Representatives of BreastCheck and Professor Arnold Hill at the Oireachtas Health Committee this morning

Today.

Representatives of BreastCheck are answering questions at a meeting of the Oireachtas Health Committee.

It follows a meeting of the Public Accounts Committee around two weeks ago in which it emerged four cases are being taken against the  State over alleged misdiagnosis of breast cancer through the screening service BreastCheck.

At the health committee meeting today, Labour TD Alan Kelly asked Clinical Director of BreastCheck Ann O’Doherty how many letters of apology have been issued to women by the HSE, on behalf of BreastCheck, since the screening service began and over the past year.

They had this exchange…

Ann O’Doherty: “I honestly cannot say that I have any comprehensive knowledge of what litigation cases are in front of…

Alan Kelly: “Well, the State Claims [Agency] have said four…”

O’Doherty: “I honestly, that’s something I wouldn’t know. And personally I’m only aware of BreastCheck having written one letter, from the HSE, on behalf of BreastCheck, having written one letter of apology. Now I don’t know – there could be more. But I would have thought it would have come to our executive group management meeting if there were because that would have certainly did, went at a very high level.”

“But I can’t promise, I can’t say when it was but I imagine it possibly was in the last year? But that’s the only one I know of. But I wouldn’t necessarily have a comprehensive…

Kelly: “Is that normal, a letter like that would issue?”

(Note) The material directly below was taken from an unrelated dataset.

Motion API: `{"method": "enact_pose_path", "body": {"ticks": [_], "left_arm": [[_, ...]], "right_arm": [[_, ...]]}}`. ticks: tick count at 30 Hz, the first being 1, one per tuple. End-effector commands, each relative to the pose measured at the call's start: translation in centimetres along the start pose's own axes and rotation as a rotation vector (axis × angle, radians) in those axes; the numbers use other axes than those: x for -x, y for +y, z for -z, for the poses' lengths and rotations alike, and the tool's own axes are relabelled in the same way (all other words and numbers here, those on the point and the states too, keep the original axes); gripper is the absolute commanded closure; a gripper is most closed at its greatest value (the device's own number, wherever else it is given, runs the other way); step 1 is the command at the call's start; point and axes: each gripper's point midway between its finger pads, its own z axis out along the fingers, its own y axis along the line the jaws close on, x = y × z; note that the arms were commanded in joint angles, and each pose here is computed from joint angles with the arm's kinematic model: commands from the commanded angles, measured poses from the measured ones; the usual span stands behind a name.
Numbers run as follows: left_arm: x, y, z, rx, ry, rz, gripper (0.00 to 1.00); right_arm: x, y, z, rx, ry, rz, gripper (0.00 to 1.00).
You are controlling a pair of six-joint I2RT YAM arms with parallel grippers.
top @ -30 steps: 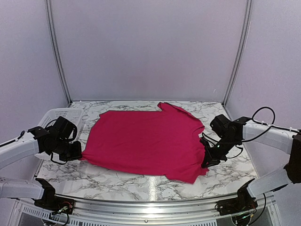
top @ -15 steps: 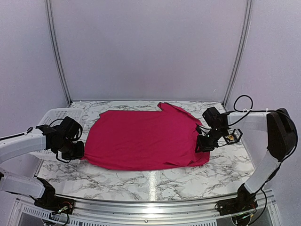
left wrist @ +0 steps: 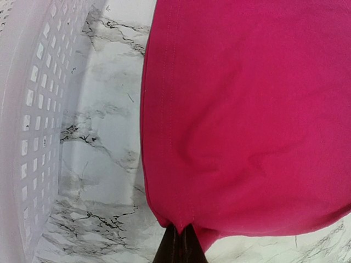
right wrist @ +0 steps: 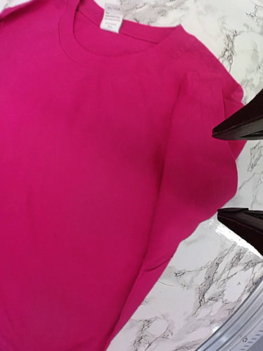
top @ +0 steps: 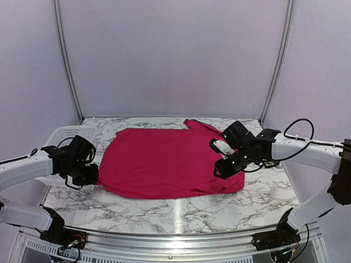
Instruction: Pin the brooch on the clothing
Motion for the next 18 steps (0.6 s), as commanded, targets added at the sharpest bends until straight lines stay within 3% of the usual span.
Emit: {"method": "enact_pose_path", "body": {"ticks": [1, 5, 10, 18], "left_arm": [[-0.3, -0.2, 0.0, -0.016, 0.007, -0.016, 0.98], [-0.5, -0.2, -0.1, -0.022, 0.011, -0.006, 0.98], [-1.0, -0.2, 0.0, -0.038, 0.022, 0.016, 0.98], [-1.1, -0.3, 0.0, -0.042, 0.026, 0.012, 0.98]], "right_arm": [[-1.4, 0.5, -1.1, -0.02, 0.058, -0.004, 0.58], [-2.9, 1.7, -2.8, 0.015, 0.105, -0.006, 0.53], [-5.1, 2.0, -4.2, 0.031, 0.178, -0.03, 0.55], [-6.1, 1.9, -4.5, 0.03, 0.209, -0.046, 0.96]]}}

O’Doherty: “Well I think that there was, this is all hearsay, but I know that it did come about at our executive management team meeting that there was a case settled and one of the things that the plaintiff wanted was a letter of apology. And there was a lot of discussion over who should sign it. It was issued and that’s the only one I personally know of.”

Later

O’Doherty: “I have been working for 30 years in breast cancer screening and I would probably say I haven’t had more than one medical legal case a year – where solicitors are involved. In my unit, in the last two weeks, we’ve had 15 and what my great concern is, in this country, that the litigation is going to cost so much that [inaudible] is going to have to come to us and say we’re going to have to stop screening because it’s just costing so much…

“I mean 15 in two weeks, and not having even had one a year. And it’s the same solicitors. There has been a huge focus on solicitors and litigation in the media. And we’re now seeing that. And that’s in my unit and we have four units.

“So yes, there is a huge concern: are we going to be able to continue screening?”

Later

Arnold Hill: “The issue in the health service where you have a test that if you line up 100 women with breast cancer and did a mammogram on all of them – ten of them, it won’t show.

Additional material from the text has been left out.